_Work order_. Scan the lines below for the word "labels". Copy each line you find it in.

====== Dataset excerpts

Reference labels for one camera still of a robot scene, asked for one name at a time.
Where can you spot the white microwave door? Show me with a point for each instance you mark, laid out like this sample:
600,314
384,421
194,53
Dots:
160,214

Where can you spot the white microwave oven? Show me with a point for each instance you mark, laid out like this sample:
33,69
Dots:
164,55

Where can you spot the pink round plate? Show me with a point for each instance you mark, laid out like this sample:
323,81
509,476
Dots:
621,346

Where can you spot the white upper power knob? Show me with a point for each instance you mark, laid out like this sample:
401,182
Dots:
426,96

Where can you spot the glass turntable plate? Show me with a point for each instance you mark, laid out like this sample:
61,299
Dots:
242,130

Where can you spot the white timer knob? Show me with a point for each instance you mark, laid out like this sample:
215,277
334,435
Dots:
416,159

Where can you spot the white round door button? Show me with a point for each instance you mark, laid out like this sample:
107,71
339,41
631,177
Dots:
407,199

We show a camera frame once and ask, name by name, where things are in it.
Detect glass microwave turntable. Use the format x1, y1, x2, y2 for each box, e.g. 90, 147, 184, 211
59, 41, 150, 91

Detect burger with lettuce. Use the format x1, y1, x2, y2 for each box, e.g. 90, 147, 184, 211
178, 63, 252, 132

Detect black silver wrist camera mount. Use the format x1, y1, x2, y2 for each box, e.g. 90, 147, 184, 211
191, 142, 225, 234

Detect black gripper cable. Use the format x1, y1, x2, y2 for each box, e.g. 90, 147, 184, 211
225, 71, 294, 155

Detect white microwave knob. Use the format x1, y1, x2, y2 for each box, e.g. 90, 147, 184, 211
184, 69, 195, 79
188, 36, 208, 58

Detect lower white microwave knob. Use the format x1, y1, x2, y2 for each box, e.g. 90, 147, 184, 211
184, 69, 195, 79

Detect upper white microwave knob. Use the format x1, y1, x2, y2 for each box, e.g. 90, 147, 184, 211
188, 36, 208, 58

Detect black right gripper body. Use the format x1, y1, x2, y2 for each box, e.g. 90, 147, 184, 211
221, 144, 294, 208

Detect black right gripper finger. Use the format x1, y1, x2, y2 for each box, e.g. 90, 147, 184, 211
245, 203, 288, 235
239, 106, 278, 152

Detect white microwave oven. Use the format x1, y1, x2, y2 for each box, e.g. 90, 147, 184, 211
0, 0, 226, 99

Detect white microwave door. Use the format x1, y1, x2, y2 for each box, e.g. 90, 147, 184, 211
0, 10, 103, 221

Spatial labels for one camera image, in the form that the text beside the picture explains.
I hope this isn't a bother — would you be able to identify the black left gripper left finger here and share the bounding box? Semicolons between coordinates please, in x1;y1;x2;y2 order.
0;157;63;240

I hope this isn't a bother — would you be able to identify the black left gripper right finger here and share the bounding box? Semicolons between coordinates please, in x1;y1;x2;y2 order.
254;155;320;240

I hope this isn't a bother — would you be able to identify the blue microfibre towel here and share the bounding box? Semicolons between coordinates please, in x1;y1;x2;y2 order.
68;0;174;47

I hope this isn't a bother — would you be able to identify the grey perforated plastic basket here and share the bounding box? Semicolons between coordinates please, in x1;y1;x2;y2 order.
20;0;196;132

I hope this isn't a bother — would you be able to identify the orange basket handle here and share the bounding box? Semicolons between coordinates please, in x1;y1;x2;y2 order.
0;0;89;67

============

_Solution_.
Reference labels for one camera still of a robot scene, asked for one name at a time.
Spatial labels for one camera image, in the form that the text beside the picture explains.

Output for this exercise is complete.